An important consideration in the operation of such fuel cells is the management of oxygen flows to the cathode and water flows from the cathode. In a passive air-breathing proton exchange membrane fuel cell (PEMFC), air must pass in to the cathode diffusion structure and water must pass out of the cathode diffusion structure.

Some conventional fuel cells use cathode flow paths extending past the cathode current collector or along channels therein, and past and through the gas diffusion layer. Air is driven along these cathode flow paths, driven by a fan or an air compressor, in a direction parallel to the plane of the MEA and gas diffusion layer, and this air flow provides sufficient transport to exhaust water from the cathode.

Where the fuel cell is not force ventilated, and / or where the air and water transport to and from the gas diffusion layer is transverse to the plane of the MEA, it can be more difficult to ensure sufficient air transport to the cathode of the MEA at the same time as ensuring sufficient water transport away from the MEA.

It is an object of the invention to provide an alternative water management structure and method for delivery of gas to an MEA at the same time as assisting water transport away from the MEA.
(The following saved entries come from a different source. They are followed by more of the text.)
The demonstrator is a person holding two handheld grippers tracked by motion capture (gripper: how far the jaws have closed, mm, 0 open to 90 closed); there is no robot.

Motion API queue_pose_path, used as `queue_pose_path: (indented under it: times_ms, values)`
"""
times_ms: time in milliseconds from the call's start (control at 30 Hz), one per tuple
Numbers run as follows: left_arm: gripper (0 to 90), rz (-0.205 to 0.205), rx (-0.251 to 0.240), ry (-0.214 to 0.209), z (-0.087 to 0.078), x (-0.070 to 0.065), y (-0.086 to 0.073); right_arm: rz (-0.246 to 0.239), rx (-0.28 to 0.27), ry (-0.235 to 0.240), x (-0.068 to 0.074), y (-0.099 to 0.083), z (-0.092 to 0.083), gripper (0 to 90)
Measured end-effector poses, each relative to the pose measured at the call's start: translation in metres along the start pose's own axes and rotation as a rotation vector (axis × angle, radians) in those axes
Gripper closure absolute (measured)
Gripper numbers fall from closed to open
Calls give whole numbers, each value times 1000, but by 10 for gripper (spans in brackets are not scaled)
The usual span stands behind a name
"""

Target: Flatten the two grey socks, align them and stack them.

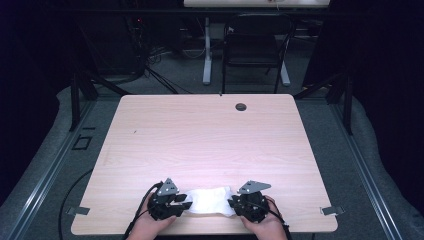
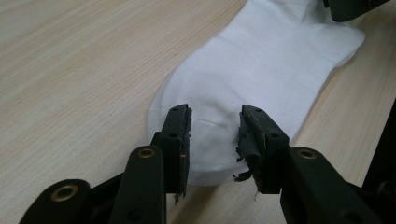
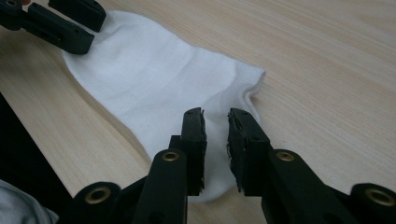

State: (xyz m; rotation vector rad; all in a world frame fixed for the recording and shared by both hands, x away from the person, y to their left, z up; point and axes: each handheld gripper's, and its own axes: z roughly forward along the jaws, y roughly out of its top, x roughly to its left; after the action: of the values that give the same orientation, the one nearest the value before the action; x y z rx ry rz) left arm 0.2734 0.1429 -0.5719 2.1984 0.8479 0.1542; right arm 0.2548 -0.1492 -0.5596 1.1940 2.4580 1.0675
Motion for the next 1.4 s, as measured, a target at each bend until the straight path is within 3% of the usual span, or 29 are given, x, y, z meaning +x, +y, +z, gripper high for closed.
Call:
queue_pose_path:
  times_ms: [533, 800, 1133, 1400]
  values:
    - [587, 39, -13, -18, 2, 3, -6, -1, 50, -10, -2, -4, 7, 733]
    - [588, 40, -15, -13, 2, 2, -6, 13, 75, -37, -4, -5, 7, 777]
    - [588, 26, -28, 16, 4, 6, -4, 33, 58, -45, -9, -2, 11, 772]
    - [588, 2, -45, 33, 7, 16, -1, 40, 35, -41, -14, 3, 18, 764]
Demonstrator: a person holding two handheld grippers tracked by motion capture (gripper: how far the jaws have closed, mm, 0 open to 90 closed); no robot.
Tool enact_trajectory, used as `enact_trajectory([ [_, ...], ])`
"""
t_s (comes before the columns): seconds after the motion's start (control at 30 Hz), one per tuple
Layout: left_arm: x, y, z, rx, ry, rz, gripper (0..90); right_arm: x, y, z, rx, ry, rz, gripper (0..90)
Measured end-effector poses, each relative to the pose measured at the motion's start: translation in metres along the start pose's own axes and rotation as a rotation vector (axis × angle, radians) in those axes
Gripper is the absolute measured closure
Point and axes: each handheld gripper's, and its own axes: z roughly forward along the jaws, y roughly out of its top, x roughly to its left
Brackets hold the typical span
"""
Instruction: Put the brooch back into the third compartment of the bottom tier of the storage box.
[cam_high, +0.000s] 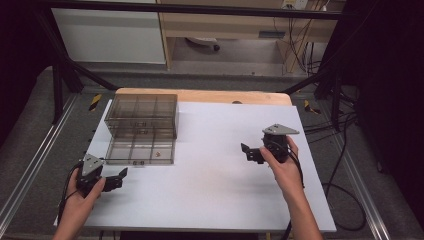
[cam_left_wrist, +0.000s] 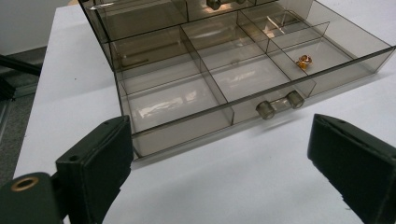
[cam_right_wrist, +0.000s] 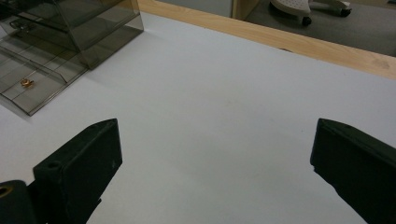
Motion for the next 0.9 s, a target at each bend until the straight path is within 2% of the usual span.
enact_trajectory([
  [0.33, 0.0, 0.0, 0.0, -0.001, -0.001, 0.0, 7.0, -0.017, -0.014, -0.017, -0.02, -0.02, 0.036, 3.4],
  [0.9, 0.0, 0.0, 0.0, 0.0, -0.003, 0.001, 7.0, -0.02, -0.029, -0.03, -0.036, -0.042, 0.044, 2.9],
])
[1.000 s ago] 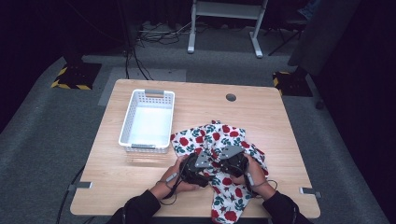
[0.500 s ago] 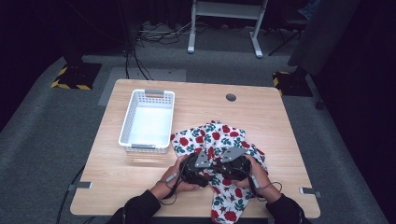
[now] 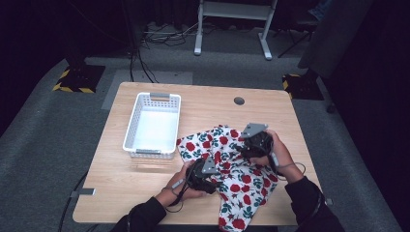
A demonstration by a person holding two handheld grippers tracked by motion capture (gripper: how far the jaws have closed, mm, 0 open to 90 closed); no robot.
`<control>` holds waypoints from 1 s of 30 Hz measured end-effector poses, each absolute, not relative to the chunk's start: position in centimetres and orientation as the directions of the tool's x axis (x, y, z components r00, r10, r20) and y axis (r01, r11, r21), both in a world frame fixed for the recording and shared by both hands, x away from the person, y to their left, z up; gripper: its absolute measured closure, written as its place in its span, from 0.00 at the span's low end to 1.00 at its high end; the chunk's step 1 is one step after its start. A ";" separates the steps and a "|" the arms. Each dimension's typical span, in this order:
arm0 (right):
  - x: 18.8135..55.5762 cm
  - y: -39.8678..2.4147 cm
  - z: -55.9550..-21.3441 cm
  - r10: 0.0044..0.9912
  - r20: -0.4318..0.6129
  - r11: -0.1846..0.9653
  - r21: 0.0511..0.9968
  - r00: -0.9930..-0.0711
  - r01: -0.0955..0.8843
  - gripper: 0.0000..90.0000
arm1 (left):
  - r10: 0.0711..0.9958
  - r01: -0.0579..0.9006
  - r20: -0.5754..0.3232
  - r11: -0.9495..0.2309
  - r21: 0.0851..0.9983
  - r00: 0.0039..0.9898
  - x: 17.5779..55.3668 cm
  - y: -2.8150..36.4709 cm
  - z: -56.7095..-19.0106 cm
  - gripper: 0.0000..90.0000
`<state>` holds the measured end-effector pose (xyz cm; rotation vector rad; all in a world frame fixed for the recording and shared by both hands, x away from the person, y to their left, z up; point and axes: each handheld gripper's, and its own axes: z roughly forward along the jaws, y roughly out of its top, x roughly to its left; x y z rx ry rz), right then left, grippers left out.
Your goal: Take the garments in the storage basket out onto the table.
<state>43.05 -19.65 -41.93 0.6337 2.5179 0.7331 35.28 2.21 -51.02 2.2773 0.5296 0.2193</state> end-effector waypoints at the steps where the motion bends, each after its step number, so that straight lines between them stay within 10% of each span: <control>1: 44.0 -19.9 -42.2 0.544 -0.266 0.753 0.574 -0.796 0.323 0.45 | 0.439 0.306 -0.007 -0.614 0.727 0.898 35.3 2.2 -51.0 0.39; 11: 48.4 -19.5 -45.4 0.548 -0.162 0.768 0.486 -0.820 0.417 0.41 | 0.438 0.305 -0.007 -0.615 0.727 0.899 35.3 2.2 -51.0 0.39; 22: 46.5 -18.6 -44.9 0.520 -0.246 0.790 0.504 -0.818 0.350 0.94 | 0.440 0.308 -0.010 -0.611 0.729 0.898 35.3 2.2 -51.0 0.39; 30: 48.1 -19.3 -45.0 0.585 -0.214 0.745 0.523 -0.782 0.414 0.47 | 0.438 0.305 -0.007 -0.614 0.728 0.899 35.3 2.2 -51.0 0.39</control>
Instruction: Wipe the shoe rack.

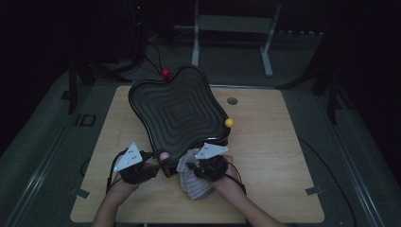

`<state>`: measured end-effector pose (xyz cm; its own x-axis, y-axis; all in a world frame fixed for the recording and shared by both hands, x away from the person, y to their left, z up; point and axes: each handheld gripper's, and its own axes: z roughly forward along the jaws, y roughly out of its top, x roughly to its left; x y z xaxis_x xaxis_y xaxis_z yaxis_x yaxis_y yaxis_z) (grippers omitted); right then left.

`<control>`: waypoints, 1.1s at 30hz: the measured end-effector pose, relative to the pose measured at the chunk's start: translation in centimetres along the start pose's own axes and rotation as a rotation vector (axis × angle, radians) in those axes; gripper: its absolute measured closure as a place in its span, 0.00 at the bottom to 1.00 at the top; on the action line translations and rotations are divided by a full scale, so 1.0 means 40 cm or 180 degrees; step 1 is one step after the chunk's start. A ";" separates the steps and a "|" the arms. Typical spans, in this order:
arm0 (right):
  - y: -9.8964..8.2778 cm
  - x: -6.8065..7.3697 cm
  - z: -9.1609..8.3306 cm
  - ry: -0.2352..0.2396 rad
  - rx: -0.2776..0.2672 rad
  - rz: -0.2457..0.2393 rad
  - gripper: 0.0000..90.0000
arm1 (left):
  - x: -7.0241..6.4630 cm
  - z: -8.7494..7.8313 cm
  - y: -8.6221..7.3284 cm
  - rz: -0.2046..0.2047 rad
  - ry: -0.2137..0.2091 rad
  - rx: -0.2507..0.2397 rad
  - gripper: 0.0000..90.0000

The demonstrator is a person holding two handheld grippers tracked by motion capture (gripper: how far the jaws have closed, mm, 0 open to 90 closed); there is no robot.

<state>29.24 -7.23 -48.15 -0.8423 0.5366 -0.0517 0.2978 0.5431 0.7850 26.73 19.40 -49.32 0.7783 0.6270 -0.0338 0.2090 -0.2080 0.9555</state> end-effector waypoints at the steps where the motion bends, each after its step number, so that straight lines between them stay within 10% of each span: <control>1: -0.003 -0.002 0.004 0.0031 -0.0004 0.0053 0.76 | 0.000 0.000 0.000 0.0007 -0.0001 0.0000 0.67; 20: 0.030 0.089 0.014 0.0310 -0.0006 -0.0187 0.76 | -0.002 -0.001 0.001 0.0015 0.0002 0.0016 0.67; 33: -0.001 0.078 0.012 0.0342 0.0118 -0.0243 0.77 | -0.001 -0.002 -0.001 0.0005 0.0000 -0.0003 0.67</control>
<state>26.81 -5.28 -48.64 -0.9059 0.4214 -0.0425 0.2456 0.6044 0.7578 26.64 19.43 -49.32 0.7785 0.6268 -0.0322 0.2072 -0.2082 0.9559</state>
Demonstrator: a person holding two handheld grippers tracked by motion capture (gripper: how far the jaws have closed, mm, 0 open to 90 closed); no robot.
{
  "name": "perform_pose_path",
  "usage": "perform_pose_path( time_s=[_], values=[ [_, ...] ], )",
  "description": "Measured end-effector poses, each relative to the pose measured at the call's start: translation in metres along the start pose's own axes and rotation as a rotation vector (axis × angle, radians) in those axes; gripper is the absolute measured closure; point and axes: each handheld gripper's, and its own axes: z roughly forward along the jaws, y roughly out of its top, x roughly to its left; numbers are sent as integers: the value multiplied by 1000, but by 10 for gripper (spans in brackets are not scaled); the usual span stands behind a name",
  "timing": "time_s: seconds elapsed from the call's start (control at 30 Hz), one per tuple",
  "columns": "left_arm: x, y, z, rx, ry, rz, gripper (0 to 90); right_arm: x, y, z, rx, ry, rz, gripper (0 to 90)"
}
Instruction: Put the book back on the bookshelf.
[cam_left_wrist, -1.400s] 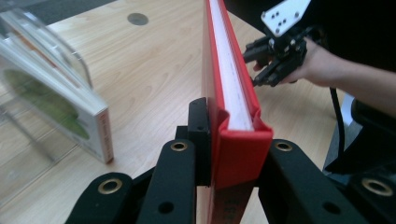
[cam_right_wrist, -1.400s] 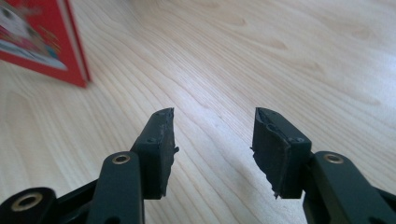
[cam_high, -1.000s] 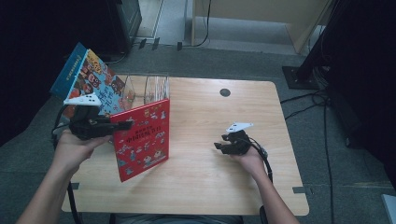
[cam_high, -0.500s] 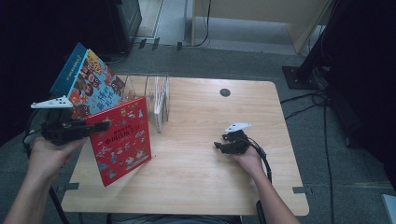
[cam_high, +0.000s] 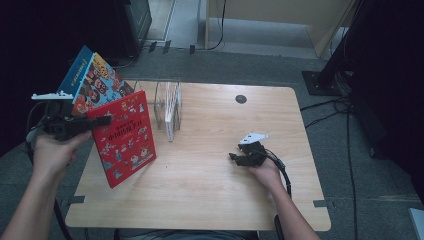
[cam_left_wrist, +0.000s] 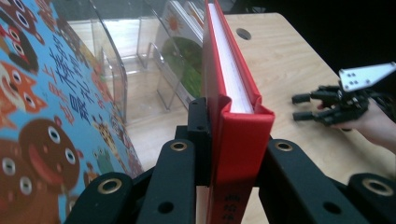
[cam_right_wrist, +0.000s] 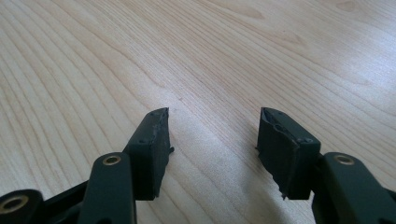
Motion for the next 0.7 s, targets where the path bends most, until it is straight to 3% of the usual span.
perform_pose_path(
  time_s=[0.2, 0.7],
  values=[
    [4, 19, 14, -10, 34, -9, 805, 0, -2, 0, -15, -2, 1, 438],
    [15, 45, 37, -51, 133, -44, 805, 1, -4, 1, -35, -9, 4, 431]
  ],
)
According to one aspect, the present invention provides a fuel cell apparatus comprising: a membrane-electrode assembly; a gas diffusion layer disposed over the membrane-electrode assembly; a perforated ventilation plate; and a textile layer adjacent to the perforated ventilation plate configured to allow passage of air through the textile layer and to allow wicking of water within the layer.

The textile layer may be a woven or knitted fabric. The textile layer may be formed from spun threads. The textile layer may be linen. The textile layer may have a warp thread count in the range 17 to 22 threads per centimetre and a weft thread count in the range 20 to 26 threads per centimetre. The textile layer may comprise threads of diameter between 180 and 600 microns. The textile layer may comprise weft threads of diameter in the range 180 to 500 microns, and warp threads of diameter in the range 200 to 600 microns. The textile layer may comprise pores defined between individual threads, the pores having a size between 120 and 350 microns. The pores may have a size of 120 to 400 microns between weft threads and a size of 200 to 350 microns between warp threads. The textile layer may comprise a basket weave.

The perforated ventilation plate may comprise a current collector plate electrically coupled to the membrane-electrode assembly via the gas diffusion layer. The textile layer may extend between the perforated ventilation plate and a perforated end plate disposed over the ventilation plate. The perforated ventilation plate may have an outer face and an inner face and a plurality of perforations extending between the outer face and the inner face to allow transport of fluid from the outer face through the perforations to the gas diffusion layer.

The textile layer may extend over an outer surface of the current collector plate. The textile layer may extend over an outer surface of a perforated end plate which is in compressive, overlaying relationship with the current collector plate. The textile layer may comprise a plurality of fibres, each fibre being formed of strands of material such that the fibres are each capable of wicking water through the material. The textile layer may comprise an electrically conductive textile layer disposed between the perforated plate and the gas diffusion layer and configured as a current collector plate. The electrically conductive textile layer may be formed from spun threads or yarn. The textile layer may be linen incorporating electrically conductive threads interwoven therewith. The textile layer may comprise a current collector layer and is coupled to an electrical current connector. The electrical current connector may be provided at a peripheral edge of the textile layer.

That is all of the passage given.